Screens — Knowledge Base (RAG Management)
Audience: Tenant admins (Dashboard app) + DM Portal reviewers Purpose: Manage the RAG knowledge base — upload documents, monitor ingestion, configure chunking, test retrieval, and trigger website crawls. Platform: Web only (all screens)

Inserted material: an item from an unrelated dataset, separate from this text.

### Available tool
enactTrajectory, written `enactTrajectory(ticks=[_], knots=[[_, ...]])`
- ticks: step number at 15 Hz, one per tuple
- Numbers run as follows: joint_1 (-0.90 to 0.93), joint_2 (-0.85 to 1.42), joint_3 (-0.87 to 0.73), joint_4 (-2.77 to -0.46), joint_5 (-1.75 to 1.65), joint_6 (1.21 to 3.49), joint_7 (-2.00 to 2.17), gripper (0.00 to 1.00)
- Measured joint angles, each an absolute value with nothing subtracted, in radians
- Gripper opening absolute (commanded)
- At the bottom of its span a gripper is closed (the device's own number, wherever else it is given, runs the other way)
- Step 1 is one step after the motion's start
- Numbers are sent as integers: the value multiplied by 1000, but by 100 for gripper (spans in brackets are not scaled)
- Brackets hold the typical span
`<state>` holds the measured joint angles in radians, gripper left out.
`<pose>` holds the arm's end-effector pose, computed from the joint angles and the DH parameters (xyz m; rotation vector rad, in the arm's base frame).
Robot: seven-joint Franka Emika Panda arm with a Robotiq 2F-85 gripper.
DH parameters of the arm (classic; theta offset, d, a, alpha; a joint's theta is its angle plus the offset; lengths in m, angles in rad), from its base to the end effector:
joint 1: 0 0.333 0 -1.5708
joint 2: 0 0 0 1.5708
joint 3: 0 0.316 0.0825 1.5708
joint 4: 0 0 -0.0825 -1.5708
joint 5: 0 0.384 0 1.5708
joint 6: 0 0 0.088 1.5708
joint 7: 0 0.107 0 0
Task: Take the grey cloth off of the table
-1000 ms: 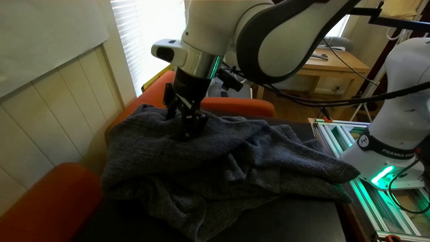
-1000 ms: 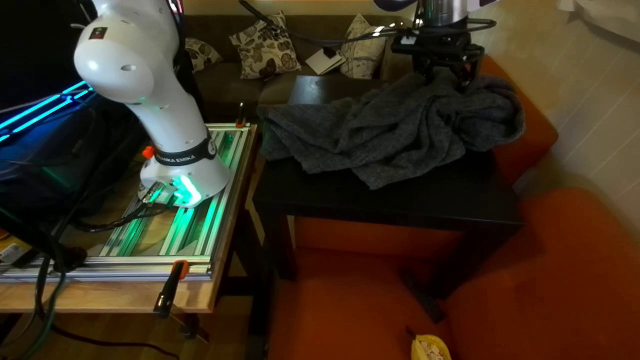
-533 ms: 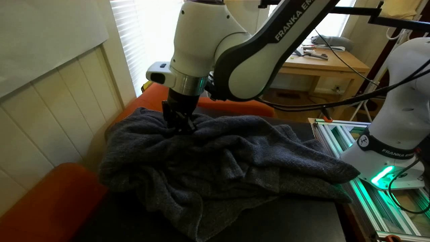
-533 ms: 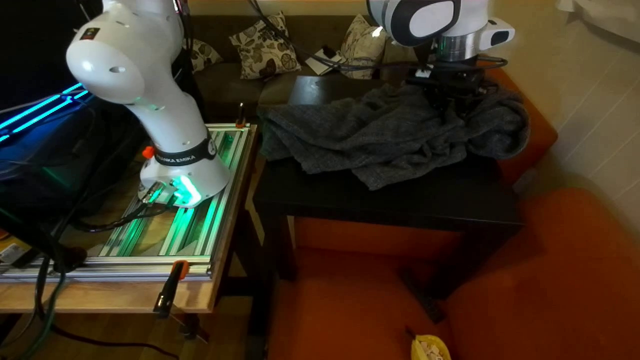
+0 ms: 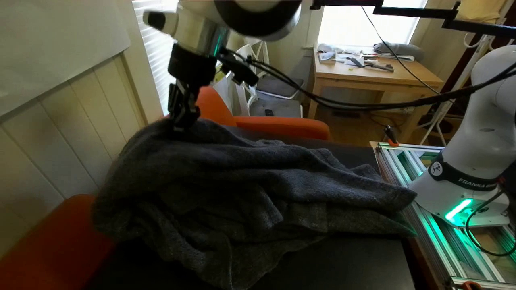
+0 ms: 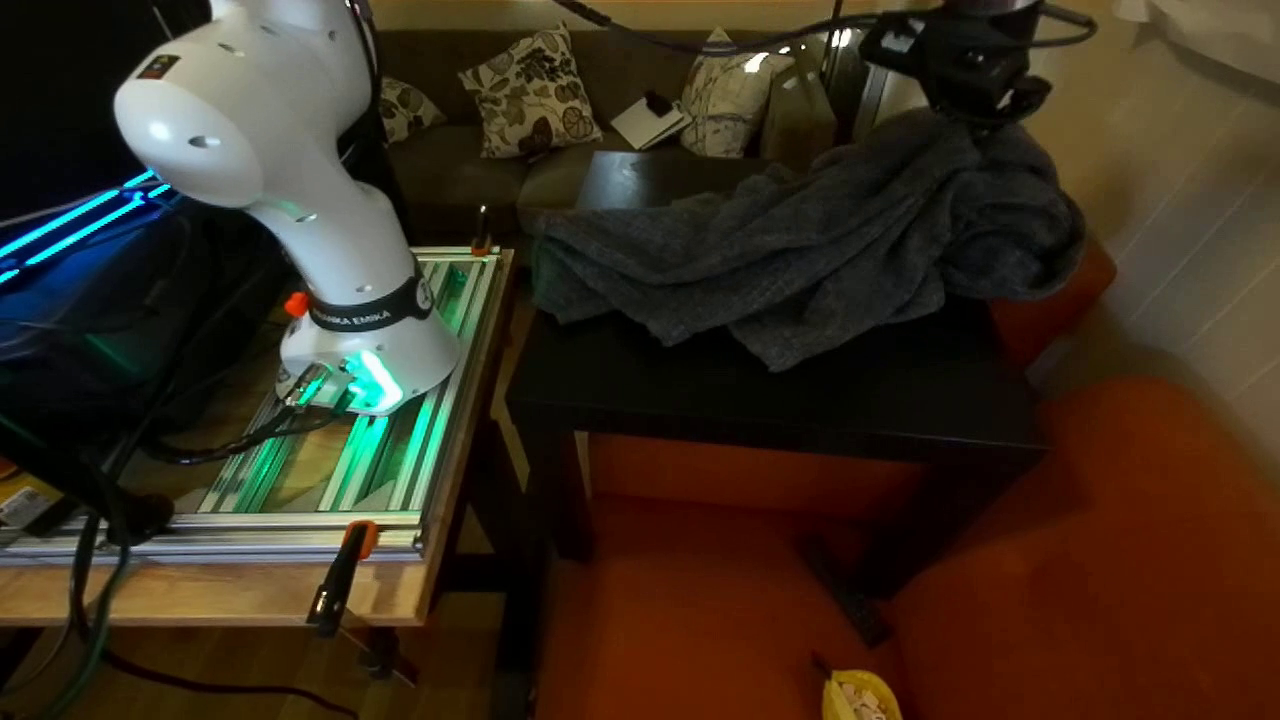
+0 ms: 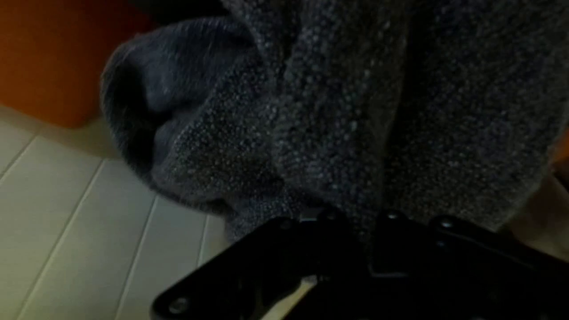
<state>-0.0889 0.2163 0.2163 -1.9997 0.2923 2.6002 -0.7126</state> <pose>0.6221 0.0678 0.3947 -2.8166 -0.8776 -0.6523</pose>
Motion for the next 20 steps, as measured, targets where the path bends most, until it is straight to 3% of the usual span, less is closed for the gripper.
enactTrajectory(ticks=[7,8,12,13,16,20], knots=[[-100,102,88,-1828,351,2562,-547,3],[-100,100,69,-1808,344,2577,-518,12],[-98,98,44,-1793,327,2643,-459,12],[-96,98,44,-1793,326,2643,-455,3],[-93,104,41,-1798,314,2654,-450,3],[-88,193,-6,-1757,163,2839,-303,3]])
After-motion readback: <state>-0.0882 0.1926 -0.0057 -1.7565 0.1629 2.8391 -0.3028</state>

Status: [To Build] — The Knowledge Base / RAG system is a new layer being added as part of the RAG integration. None of these screens exist in the current live app. All screens (KB1–KB6) are specified and ready to build.
| Screen | Status |
|---|---|
| KB1 — Knowledge Base Overview | [To Build] |
| KB2 — Dataset File Management | [To Build] |
| KB3 — Upload File Modal | [To Build] |
| KB4 — Retrieval Sandbox | [To Build] |
| KB5 — Dataset Configuration | [To Build] |
| KB6 — Website Crawl Settings modal | [To Build] |
| Dashboard Settings sub-nav (Knowledge Base entry) | [To Build] |
| Activity tab “Retrieved context” section | [To Build] |
| DM Portal Activity Detail “Retrieved context” | [To Build] |
| Manage Tenant Detail Knowledge Base tab | [To Build] — see screens-manage.md M3 |
Related: RAG Integration | RAG Architecture
Where These Screens Live
| App | Route | Who uses it |
|---|---|---|
| Dashboard | /settings/knowledge-base | Tenant admin — manage their own knowledge base |
| Dashboard | /settings/knowledge-base/[datasetId] | Tenant admin — per-dataset file management |
| Dashboard | /settings/knowledge-base/[datasetId]/sandbox | Tenant admin + DM reviewer — test retrieval |
| Dashboard | /settings/knowledge-base/[datasetId]/configure | Tenant admin — chunking + parser settings |
| DM Portal | /activities/[id] (existing) | DM reviewer — see RAG chunks used in an agent run |
| Manage | /tenants/[id] → Knowledge Base tab (existing) | Super admin — view tenant RAG stats |
The Knowledge Base is a section of Settings, not a top-level nav item. It lives under the Settings sidebar section with its own sub-nav.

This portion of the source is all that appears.